She fixed him with an icy stare. “Really? I’m just trying to help you.”


“Yeah, just like they are.” He glared at the cops, who seemed unconcerned, even bored. This was just another day in the city for them. More paperwork. Violent crimes were all they ever responded to anymore, and they were clearly accustomed to it. They exchanged small talk and casually took down the yellow tape, oblivious to what he was going through. He was nervous wreck sitting smack in the middle of it all, and nobody seemed to care.


“You know what?” she began, irritated, then stopped herself.


Jeff jumped into her hesitation. “Doesn’t CIA crap happen overseas anyway? You shouldn’t even be here.”


“Well I am,” she retorted, standing up. “Forget it. If you don’t want to talk, there’s nothing I can do.”


“Wait.” He took a deep, shuddering breath. “Any word from the ambulance?”


She paused, then shook her head.


He buried his face in his hands again. Sweat from his palms stung his sunburned skin. Afterimages of the scene swam before him, covered in red and blue streaks from the light bars. He squeezed his eyes shut, hoping for some relief from the dizziness and confusion. But none came. No tears washed the horror away.


His fingers tensed and dug into his brow. How could this happen? It was unfathomable. One moment he was sitting on hot California sand, surrounded by women and lemonade, and the next he was next to some creepy alleyway on the opposite coast wondering if he would ever see his brother again. And that wasn’t the worst of it. Questions bombarded him, confusing him, making him sick. They had been targeted, but by whom? Why was the CIA involved? This whole situation wasn’t right.


Desperate for anything to place the blame on, he picked New York City. How he hated it. The whole place was an accurate replica of his past: chaotic, arrogant, filthy, and sad. It was where his life had been shattered forever. He had worked so hard to leave it all behind and vowed never to return. But somehow, by bad luck, coincidence, an act of God--he didn’t know, he didn’t care--he was back. The demons he had left to die wasted no time trying to destroy him again.


He broke from his thoughts to watch another police car roll up. Why were they still coming? What a waste. It was already over. _Go find something better to do. Like catching the people responsible for this mess.

_
He stifled a moan of despair and leaned his head back against the fender.
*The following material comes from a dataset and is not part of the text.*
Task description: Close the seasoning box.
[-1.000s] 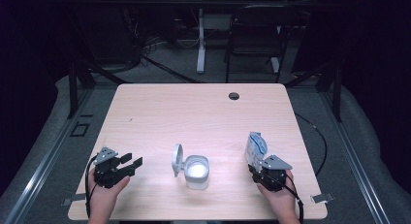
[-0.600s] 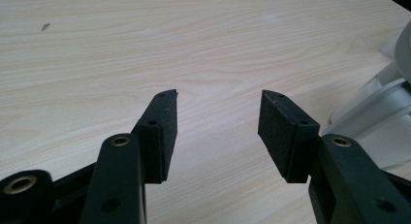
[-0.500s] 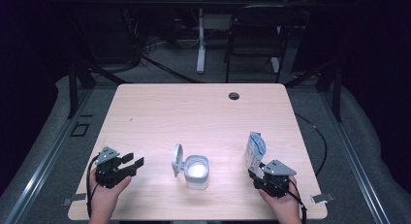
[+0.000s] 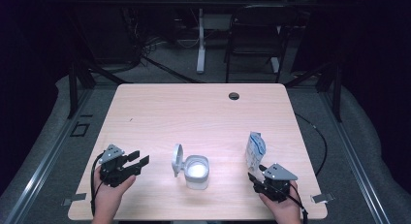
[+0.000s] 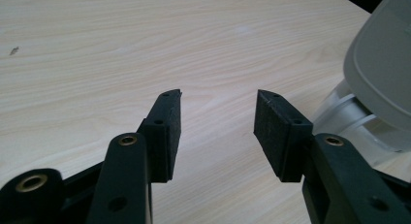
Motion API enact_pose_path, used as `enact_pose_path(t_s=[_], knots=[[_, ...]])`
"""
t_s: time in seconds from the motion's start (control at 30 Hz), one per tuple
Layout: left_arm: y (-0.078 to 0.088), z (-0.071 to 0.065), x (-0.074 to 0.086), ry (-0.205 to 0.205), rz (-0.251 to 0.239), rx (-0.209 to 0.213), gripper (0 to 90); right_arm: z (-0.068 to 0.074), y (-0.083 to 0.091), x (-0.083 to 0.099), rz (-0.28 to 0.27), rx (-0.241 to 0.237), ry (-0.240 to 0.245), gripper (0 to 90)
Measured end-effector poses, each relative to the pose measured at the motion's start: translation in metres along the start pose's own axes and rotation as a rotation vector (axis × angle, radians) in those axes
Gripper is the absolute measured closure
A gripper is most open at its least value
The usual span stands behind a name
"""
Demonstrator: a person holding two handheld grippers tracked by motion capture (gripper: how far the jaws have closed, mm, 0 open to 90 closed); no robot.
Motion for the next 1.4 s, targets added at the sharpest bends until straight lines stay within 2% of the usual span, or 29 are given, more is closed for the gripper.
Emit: enact_pose_path(t_s=[0.17,0.3,0.6,0.67,0.9,1.4], knots=[[-0.003,-0.013,-0.007,-0.034,-0.011,0.028,58.6,0.001,0.003,0.000,0.002,0.006,0.017,48.6],[-0.004,-0.021,-0.010,-0.067,-0.007,0.040,61.7,-0.002,0.005,0.002,-0.002,0.009,-0.001,48.3],[-0.007,-0.031,-0.013,-0.067,-0.002,0.071,69.7,-0.006,0.009,0.005,-0.012,0.010,-0.034,46.3],[-0.008,-0.033,-0.014,-0.072,0.000,0.076,74.0,-0.006,0.010,0.005,-0.015,0.009,-0.048,46.1],[-0.010,-0.042,-0.016,-0.087,0.020,0.110,89.3,-0.008,0.012,0.007,-0.010,0.011,-0.050,46.1],[-0.011,-0.047,-0.015,-0.095,0.026,0.129,90.0,-0.008,0.012,0.007,-0.005,0.010,-0.051,46.1]])
Point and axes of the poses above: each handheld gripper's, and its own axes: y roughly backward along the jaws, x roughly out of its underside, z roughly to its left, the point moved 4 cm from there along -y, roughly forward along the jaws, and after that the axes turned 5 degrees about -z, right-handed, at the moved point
The city had always fought dirty and had only gotten worse during his absence. The wounds that had taken years to heal now oozed freely, ripped open by the sight of his brother bleeding on the sidewalk in front of him.
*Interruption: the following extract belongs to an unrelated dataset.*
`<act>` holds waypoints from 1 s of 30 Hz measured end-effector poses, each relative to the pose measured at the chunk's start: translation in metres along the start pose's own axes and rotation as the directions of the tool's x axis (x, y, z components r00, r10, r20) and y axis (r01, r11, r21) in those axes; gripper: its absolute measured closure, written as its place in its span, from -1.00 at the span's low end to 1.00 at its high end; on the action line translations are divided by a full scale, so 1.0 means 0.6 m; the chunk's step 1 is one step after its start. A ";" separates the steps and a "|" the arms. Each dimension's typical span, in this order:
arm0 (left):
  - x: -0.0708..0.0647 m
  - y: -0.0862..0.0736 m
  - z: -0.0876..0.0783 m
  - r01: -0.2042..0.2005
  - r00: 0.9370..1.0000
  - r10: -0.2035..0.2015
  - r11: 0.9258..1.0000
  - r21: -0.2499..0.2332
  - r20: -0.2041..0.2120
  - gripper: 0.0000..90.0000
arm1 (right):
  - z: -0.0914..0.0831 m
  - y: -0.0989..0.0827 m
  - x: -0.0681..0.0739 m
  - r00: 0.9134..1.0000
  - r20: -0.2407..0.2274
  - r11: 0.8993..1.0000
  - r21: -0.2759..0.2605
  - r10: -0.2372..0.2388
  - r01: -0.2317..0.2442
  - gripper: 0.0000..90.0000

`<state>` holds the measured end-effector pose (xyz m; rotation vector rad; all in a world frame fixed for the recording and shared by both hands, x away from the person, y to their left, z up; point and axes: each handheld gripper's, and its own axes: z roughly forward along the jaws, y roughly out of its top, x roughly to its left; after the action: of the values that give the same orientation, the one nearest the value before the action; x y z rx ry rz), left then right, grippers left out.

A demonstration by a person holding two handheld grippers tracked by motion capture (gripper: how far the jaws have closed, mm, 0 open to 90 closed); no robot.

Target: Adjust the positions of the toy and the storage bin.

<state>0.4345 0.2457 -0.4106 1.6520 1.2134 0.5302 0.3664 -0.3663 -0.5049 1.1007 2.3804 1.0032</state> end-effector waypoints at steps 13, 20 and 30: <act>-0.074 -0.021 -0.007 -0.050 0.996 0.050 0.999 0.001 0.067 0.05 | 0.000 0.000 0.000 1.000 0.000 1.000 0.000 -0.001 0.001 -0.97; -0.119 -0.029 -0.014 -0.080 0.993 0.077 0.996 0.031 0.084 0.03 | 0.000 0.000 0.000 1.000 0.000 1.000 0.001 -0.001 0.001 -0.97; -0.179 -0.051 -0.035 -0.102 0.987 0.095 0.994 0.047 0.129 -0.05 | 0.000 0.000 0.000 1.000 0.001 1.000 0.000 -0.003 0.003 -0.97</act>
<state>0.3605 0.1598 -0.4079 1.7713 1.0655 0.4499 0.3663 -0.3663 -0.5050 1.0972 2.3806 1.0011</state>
He gasped and shook his head to dislodge the image, but in his weakened state the attempt was useless. His mind was a movie reel that he couldn’t shut off.
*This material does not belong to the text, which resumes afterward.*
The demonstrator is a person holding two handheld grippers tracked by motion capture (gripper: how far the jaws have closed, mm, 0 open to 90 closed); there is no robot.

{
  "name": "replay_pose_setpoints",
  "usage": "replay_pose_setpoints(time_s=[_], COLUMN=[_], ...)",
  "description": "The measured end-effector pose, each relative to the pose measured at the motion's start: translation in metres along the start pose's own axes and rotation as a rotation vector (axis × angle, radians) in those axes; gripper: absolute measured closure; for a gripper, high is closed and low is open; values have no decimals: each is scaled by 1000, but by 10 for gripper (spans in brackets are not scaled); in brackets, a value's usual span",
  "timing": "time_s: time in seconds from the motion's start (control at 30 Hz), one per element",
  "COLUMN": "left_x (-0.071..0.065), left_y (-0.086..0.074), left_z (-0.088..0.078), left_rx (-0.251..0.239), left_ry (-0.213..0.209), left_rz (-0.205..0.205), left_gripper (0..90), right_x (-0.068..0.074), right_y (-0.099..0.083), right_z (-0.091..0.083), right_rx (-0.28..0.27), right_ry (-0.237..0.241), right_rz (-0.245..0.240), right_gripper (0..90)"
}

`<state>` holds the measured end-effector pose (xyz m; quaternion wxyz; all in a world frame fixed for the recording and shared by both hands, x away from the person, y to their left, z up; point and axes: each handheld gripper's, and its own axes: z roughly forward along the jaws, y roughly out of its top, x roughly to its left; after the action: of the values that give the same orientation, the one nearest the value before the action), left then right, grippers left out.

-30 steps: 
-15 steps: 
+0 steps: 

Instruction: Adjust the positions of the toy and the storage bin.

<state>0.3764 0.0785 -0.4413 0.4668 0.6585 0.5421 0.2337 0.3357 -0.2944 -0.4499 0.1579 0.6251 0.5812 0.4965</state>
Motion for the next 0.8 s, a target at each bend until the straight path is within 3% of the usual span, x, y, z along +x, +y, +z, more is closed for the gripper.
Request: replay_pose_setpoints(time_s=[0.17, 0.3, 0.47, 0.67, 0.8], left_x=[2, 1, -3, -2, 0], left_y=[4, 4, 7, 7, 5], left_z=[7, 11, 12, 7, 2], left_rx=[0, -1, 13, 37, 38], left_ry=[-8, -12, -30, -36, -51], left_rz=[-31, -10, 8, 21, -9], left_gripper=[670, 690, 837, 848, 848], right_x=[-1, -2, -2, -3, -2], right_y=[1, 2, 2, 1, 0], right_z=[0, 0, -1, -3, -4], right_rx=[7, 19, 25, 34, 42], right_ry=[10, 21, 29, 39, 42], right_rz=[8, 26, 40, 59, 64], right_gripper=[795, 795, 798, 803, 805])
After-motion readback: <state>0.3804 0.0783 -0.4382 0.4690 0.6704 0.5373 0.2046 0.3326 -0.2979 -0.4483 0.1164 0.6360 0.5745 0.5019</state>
Fresh memories joined the old: Gold badges, flashing lights, the car door open wide like the jaws of a shark. Flailing fists. The state trooper. The knife blade, shiny, black, three inches long, spring-loaded. Agony twisting his brother’s face. Guns, suddenly, everywhere. The CIA. Medics. An ambulance. The agent forcing him behind cover. Trying to break free. He couldn’t see, was he alive? Was he alive??


Justin Baron was pronounced dead at 11:28pm.


----------



## tabasco5 (Jun 23, 2014)

I think it's pretty good and would continue reading it.  

If I may, could I propose two possible edits to strengthen the very beginning?

Second line: He didn’t move. He stayed where he was, sitting against the wheel of the police car with his face in his hands.  He didn't move and He stayed where he was are basically the same thing.  These could be combined.

He continued to ignore her.  The verb used is continued, when the action is ignored.  IMO, it should read He ignored her.


There are a few other edits I would recommend, but those two stood out since they are right at the beginning.  You have a very good start though.  How much of the story do you have written?


----------



## Deafmute (Jun 23, 2014)

good pacing, good development, perfect flow, colorful descriptive verse, believable  dialogue, just enough mystery to keep us guessing. Based solely on this excerpt, Yea I would definitely keep reading. Hope it is scify/fantasy though, plain crime drama isn't my genre.


----------



## Eicca (Jun 23, 2014)

Deafmute said:


> Hope it is scify/fantasy though, plain crime drama isn't my genre.



Oh I know what you mean. Trust me, this is going to get epic.


----------



## Eicca (Jun 23, 2014)

fenbields5 said:


> How much of the story do you have written?



The whole thing is written, I'm going back and doing a major revamp though. This intro is part of it. My original intro SUCKED in comparison


----------



## InstituteMan (Jun 23, 2014)

This is really good, a huge improvement. You should be proud. You start setting the scene and letting us like your MC right away. To me, your own voice really comes through here. I would read more. Any tweaks I would have are minor 'I would do it like this stuff' not worth sharing since I am not the one doing it. Well done.


----------



## Eicca (Jun 23, 2014)

Well thank you! I feel very good about the direction this is heading. It's helping me set the tone for the rest of the story, which I am very excited to crank out.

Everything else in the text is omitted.